Working in an enterprise as vast as Maersk, much of my time is spent gathering information from a myriad of different sources. Recently, I have been making a determined effort to document organisational processes and tribal knowledge in my agent instructions file. How do I get access to a new Kubernetes cluster? How do I consume an API via our common gateway? Where do I find the credentials for our git bot? I figured that even if the agent couldn’t put this knowledge to good use, it would at least serve as a useful reference for me. This concern turned out to be unjustified; modern agents are great with this kind of information.
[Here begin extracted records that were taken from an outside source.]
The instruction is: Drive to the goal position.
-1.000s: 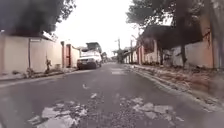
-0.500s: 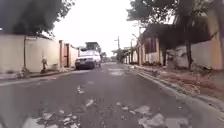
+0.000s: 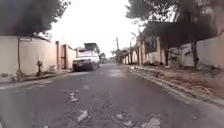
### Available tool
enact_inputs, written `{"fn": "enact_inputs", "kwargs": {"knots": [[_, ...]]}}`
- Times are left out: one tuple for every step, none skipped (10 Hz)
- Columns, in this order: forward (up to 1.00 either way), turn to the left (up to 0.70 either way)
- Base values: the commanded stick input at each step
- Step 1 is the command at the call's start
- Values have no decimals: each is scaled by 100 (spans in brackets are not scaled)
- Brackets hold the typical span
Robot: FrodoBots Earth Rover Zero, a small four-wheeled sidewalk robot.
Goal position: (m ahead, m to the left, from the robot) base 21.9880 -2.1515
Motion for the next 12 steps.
{"fn": "enact_inputs", "kwargs": {"knots": [[70, 0], [74, 0], [85, 0], [85, 0], [85, 0], [85, 0], [85, 0], [85, 0], [85, 0], [85, 0], [85, 0], [85, 0]]}}
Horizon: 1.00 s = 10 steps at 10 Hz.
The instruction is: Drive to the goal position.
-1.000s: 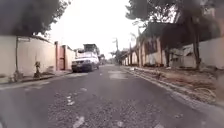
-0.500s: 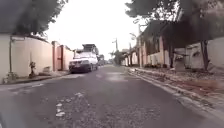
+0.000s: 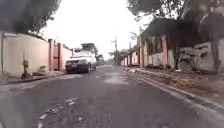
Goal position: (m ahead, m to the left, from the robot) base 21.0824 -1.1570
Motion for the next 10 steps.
{"fn": "enact_inputs", "kwargs": {"knots": [[85, 0], [85, 0], [85, 0], [85, 0], [85, 0], [85, 0], [85, 0], [93, 0], [100, 0], [100, 0]]}}
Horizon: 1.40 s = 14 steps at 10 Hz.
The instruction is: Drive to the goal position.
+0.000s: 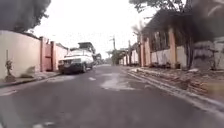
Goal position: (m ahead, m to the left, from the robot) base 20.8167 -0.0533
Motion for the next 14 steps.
{"fn": "enact_inputs", "kwargs": {"knots": [[100, 0], [100, 0], [100, 0], [100, 0], [100, 0], [100, 0], [100, 0], [100, 0], [100, 0], [100, 0], [100, 0], [100, 0], [100, 0], [100, 0]]}}
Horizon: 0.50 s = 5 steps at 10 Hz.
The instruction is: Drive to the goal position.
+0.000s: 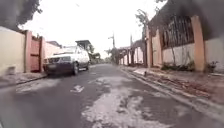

A large part of the reason it works so well is that our code and documentation is centralised in GitHub. Like many other companies, GitHub exposes a Model Context Protocol (MCP) server. The agent uses the MCP server to search for relevant information. For features that the MCP does not support, the agent can fall back to GitHub’s CLI.

A couple of weeks ago, I made a request to an internal API and got back a 500 Internal Server Error. Before the advent of agentic AI, I would have been reluctant to dig into the problem myself. At best, I would have spent some time figuring out which team owned the API and opened a bug report. Now, I gave the agent the request I was making, the response I was getting back, and it:

  • Looked up which cluster the API was running in.
  • Granted itself access to the cluster.
  • Inspected the logs of the API to find the root cause.
  • Found the repository with the API’s source code.
  • Located the bug in the code and suggested a fix.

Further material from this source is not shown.